La plus grande percée réalisée par notre laboratoire dans le domaine des sondes d’hybridation a été réalisée en 2007 par Dmitry Kolpashchikov, qui a suggéré une division ADL des sondes d’hybridation en deux pour évaluer chacune de la moitié de sa propre fonction, par exemple, en augmentant la sélectivité aux mésappariements et aux variations de nucléotides uniques tout en déroulant des sondes complexes. La deuxième percée a été réalisée une décennie plus tard lorsqu’il a été suggéré d’ajouter des bras de liaison multicomposants supplémentaires. Avec la plate-forme Unitan.
De telles conceptions étaient capables de fonctionner même avec des cibles complexes, par exemple, des acides nucléiques double brin et des acides nucléiques hautement structurés. Les plus grands défis auxquels notre laboratoire est confronté à l’heure actuelle proviennent du problème de la faible sensibilité des nanocapteurs d’ADN par rapport aux techniques d’amplification conventionnelles.
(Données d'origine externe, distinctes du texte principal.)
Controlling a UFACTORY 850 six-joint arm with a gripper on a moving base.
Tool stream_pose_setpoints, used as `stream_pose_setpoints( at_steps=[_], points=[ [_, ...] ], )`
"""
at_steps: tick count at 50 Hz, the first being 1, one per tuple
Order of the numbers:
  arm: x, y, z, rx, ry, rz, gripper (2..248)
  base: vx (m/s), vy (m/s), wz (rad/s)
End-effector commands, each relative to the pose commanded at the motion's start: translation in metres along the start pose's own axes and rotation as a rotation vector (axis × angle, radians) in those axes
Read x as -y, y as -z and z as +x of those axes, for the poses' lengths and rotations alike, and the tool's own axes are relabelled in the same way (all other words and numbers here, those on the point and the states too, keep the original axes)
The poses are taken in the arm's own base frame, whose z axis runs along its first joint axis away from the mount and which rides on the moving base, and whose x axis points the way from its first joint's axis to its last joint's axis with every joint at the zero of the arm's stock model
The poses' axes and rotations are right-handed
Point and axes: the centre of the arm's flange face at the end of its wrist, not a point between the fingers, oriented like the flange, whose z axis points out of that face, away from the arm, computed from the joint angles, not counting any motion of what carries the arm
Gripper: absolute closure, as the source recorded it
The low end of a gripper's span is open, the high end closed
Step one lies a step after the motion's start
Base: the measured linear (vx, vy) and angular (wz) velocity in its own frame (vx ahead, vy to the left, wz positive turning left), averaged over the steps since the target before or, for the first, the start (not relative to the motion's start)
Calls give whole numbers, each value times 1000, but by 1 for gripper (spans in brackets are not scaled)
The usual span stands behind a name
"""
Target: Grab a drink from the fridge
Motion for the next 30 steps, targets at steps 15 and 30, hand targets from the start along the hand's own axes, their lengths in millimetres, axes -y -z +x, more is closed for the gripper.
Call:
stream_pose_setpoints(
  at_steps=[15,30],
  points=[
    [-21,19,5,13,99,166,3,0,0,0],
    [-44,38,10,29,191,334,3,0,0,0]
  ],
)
À l’heure actuelle, les nanocapteurs d’ADN sans amplification présentent une faible sélectivité, et nous essayons de surmonter ce problème avec de nouvelles conceptions moléculaires et de nouvelles méthodes de détection des nanocapteurs d’ADN.
Les principaux avantages de nos capteurs d’ADN sont leur sensibilité en termes de faible concentration détectée de l’analyte et de sélectivité. Par exemple, leur capacité à détecter le polymorphisme mononucléotidique est également un avantage par rapport à d’autres techniques de diagnostic. Nos capteurs d’ADN sont capables de dérouler et de détecter des structures d’ARN complexes et de l’ADN double brin.
La nouvelle question scientifique que nos résultats ont ouverte est la suivante : est-il possible de trouver de l’ADN double brin en utilisant des accessoires d’hybridation sans protéines ? L’accessoire indépendant de la protéine pourrait être facilement accessible par synthèse automatisée de l’ADN, plus facile à délivrer dans les cellules et être compatible avec la modification chimique et les nanostructures complexes développées par la nanotechnologie de l’ADN combinée à des enzymes de l’ADN telles que les lipides de la Dnase et les enzymes de l’ADN. Un tel accessoire pourrait devenir une base pour les nucléases sans protéines, un outil utile pour l’édition de gènes et la thérapie.